The Constant False Alarm Rate (CFAR) is a fundamental detection technique applied to the received signal. The CFAR detector block implements two-dimensional image data. When the value of an image cell exceeds a threshold, the target is declared present. On the other hand, in real-world contexts, the power of noise and clutter is a non-stationary random process that changes with time. A fixed threshold is applied to actual data will result in many false alarms. Furthermore, the desired probability of a false alert will not be achieved. CFAR is meant to keep the chance of a false warning from background noise or clutter at a constant level. To define a detection threshold that adapts to the power level of noise or clutter, the CFAR estimates the background power level from the surrounding samples.
The picture of the breast tissue has three colors (Red, Green and Blue). It can be assumed that the color is a Vector of three elements. It has a joint probability density function under \({H}_{0}\) and \({H}_{1}\) hypotheses. Therefore, the likelihood function can be generated using the ratio of the PDF function under two hypotheses.
$${L}\left({Y}\right)=\frac{{f}\left({Y}|{{H}}_{1}\right)}{{f}\left({Y}|{{H}}_{0}\right)}$$
3
where \(Y ={\left[{y}_{R} {y}_{G} {y}_{B}\right]}^{T}\) ranges from 0 to 250. All conventional detectors compare this likelihood function with a fixed threshold.
$${L}\left({Y}\right)\begin{array}{c}>\\ <\end{array}{\eta }$$
4
However, we should consider two additional topics.
First, it is well known that the PDF of the normal tissue is not similar everywhere. It is wise to consider different PDFs for the tissue near the chest, the one near the nipple, and the parts in between. In this case, a two-dimensional CFAR can be used. In two-dimensional CFAR, the normal tissue's PDF is estimated near the suspicious region. So, the model is generally more accurate so that the actual detection probability would increase. The concept of two-dimensional CFAR is shown in Fig. 1.
Here we want to work on the cell under test (CUT). To do so, we first disregard the cell near the CUT (named the guard cells) because they may be contaminated by the cancerous tissue like the CUT. Then the training samples next to the guard cells are considered to estimate the \(f\left(Y\right|{H}_{0})\). It is recognized that the conventional CFAR methods are modified versions of the Neyman-Pearson test.
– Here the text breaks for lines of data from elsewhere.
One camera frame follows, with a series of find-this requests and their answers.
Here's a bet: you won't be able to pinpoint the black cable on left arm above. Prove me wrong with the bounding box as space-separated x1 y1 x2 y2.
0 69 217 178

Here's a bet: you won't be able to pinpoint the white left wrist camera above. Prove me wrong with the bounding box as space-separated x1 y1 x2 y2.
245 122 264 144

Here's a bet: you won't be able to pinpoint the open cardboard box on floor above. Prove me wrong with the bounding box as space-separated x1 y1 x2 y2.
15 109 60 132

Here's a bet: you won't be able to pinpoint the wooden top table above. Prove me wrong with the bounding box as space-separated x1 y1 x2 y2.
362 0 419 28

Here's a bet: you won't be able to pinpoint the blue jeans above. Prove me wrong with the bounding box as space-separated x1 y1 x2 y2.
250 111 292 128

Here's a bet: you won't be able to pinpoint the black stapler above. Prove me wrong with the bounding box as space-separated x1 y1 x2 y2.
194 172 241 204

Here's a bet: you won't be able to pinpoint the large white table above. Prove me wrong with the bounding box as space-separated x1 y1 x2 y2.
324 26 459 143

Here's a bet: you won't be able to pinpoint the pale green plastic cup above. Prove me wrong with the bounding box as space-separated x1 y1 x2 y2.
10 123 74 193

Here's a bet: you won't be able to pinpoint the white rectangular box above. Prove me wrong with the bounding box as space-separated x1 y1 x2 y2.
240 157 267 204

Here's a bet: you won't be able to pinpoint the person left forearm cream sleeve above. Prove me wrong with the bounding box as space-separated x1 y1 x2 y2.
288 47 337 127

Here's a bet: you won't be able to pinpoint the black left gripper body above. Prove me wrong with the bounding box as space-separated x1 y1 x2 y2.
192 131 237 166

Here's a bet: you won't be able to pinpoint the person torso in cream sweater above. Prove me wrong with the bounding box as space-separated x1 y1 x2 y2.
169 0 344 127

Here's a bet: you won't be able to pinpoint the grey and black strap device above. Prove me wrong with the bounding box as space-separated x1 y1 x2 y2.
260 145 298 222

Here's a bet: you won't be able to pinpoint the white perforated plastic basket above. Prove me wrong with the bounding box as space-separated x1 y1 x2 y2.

In such a test, the property of \(f\left(Y\right|{H}_{0})\) is considered only. Hence, the mainstream of the CFAR detector is, to some extent, different from what is needed in our problem. Here the abnormality means the different PDF for the CUT and the Training cells. However, we know that without a predefined model, PDF cannot be estimated of the CUT under a single observation. The PDF estimation using one sample is inaccurate even using a predefined model. Alternatively, know that if there is a cancerous tissue, it is usually not limited to one sample. However, it is a region. Therefore, we should develop a different version of 2D-CFAR, which is narrated as:
There are some samples in the region under test (RUT), and there are other samples in the training cells; and we want to decide whether the PDF of the RUT is the same as that of the training cells. Again, we encounter two other problems, and the first one is that the test should be non-parametric. The reason is that it is neither straightforward nor acceptable to suppose a predefined model for PDF of all tissue regions. In this case, only the non-parametric tests can be applied to such a problem. Here arises the second problem, wherefore the majority of the non-parametric test (e.g. Kolmogorov-Smirnov, Kendall \(\tau\), Spearman \(\rho\) tests) are constructed assuming one-dimension data. However, in our problem, the data (the colourful figure) has three dimensions. In this case, we need a multi-variate non-parametric test. Baringhaus and Franz [12] discussed a good choice for such a situation.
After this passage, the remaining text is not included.